| INSTRUCTIONS TO FOLLOW |
Everything in the listing below should be written out again exactly, except the pictures.

| DATA SECTION |
----
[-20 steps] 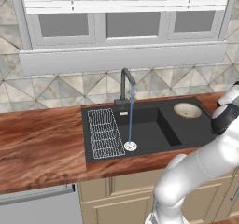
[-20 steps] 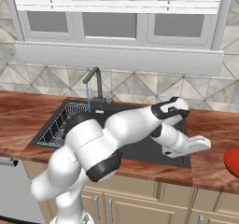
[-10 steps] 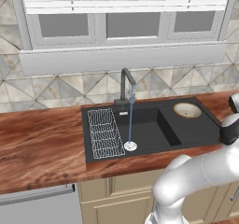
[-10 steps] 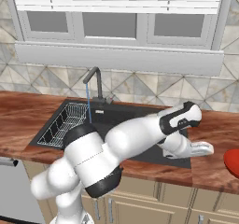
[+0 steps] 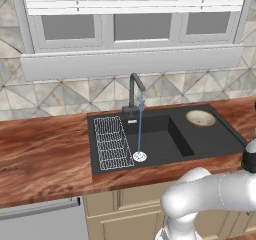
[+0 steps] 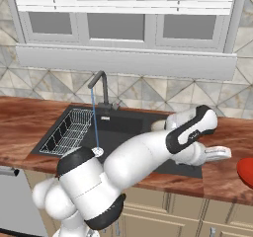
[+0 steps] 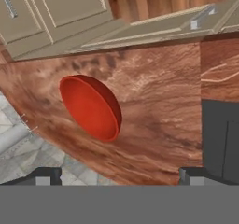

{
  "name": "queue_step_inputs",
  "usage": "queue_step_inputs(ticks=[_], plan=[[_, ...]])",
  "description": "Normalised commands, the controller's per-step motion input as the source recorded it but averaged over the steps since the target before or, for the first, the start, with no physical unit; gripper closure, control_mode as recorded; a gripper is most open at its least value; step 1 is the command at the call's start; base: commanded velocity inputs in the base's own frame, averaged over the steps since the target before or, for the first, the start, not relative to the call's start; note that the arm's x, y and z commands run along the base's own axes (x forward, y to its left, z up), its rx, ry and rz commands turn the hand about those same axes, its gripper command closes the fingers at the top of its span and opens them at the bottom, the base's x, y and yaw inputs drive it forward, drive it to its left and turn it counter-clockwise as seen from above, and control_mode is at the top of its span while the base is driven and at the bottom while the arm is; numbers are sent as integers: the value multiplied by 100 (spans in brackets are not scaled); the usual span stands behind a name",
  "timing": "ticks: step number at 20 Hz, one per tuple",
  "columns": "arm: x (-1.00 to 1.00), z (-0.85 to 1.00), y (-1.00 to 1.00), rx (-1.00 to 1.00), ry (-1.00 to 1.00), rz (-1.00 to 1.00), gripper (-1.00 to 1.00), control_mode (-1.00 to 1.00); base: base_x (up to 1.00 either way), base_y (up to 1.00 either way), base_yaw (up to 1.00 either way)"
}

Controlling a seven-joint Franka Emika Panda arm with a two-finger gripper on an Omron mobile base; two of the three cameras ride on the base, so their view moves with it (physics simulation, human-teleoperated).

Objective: Rinse each bowl for a few seconds and place them down in the sink or on the counter.

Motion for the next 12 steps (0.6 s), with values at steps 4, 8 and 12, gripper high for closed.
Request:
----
| TASK SOLUTION |
[-20 steps] 
[-20 steps] 
[-10 steps] 
[-10 steps] 
[+0 steps] 
[+0 steps] 
[+0 steps] 

{
  "name": "queue_step_inputs",
  "usage": "queue_step_inputs(ticks=[_], plan=[[_, ...]])",
  "description": "Normalised commands, the controller's per-step motion input as the source recorded it but averaged over the steps since the target before or, for the first, the start, with no physical unit; gripper closure, control_mode as recorded; a gripper is most open at its least value; step 1 is the command at the call's start; base: commanded velocity inputs in the base's own frame, averaged over the steps since the target before or, for the first, the start, not relative to the call's start; note that the arm's x, y and z commands run along the base's own axes (x forward, y to its left, z up), its rx, ry and rz commands turn the hand about those same axes, its gripper command closes the fingers at the top of its span and opens them at the bottom, the base's x, y and yaw inputs drive it forward, drive it to its left and turn it counter-clockwise as seen from above, and control_mode is at the top of its span while the base is driven and at the bottom while the arm is; numbers are sent as integers: the value multiplied by 100 (spans in brackets are not scaled); the usual span stands behind a name",
  "timing": "ticks: step number at 20 Hz, one per tuple",
  "columns": "arm: x (-1.00 to 1.00), z (-0.85 to 1.00), y (-1.00 to 1.00), rx (-1.00 to 1.00), ry (-1.00 to 1.00), rz (-1.00 to 1.00), gripper (-1.00 to 1.00), control_mode (-1.00 to 1.00); base: base_x (up to 1.00 either way), base_y (up to 1.00 either way), base_yaw (up to 1.00 either way)"
}

Controlling a seven-joint Franka Emika Panda arm with a two-finger gripper on an Omron mobile base; two of the three cameras ride on the base, so their view moves with it (physics simulation, human-teleoperated).

Objective: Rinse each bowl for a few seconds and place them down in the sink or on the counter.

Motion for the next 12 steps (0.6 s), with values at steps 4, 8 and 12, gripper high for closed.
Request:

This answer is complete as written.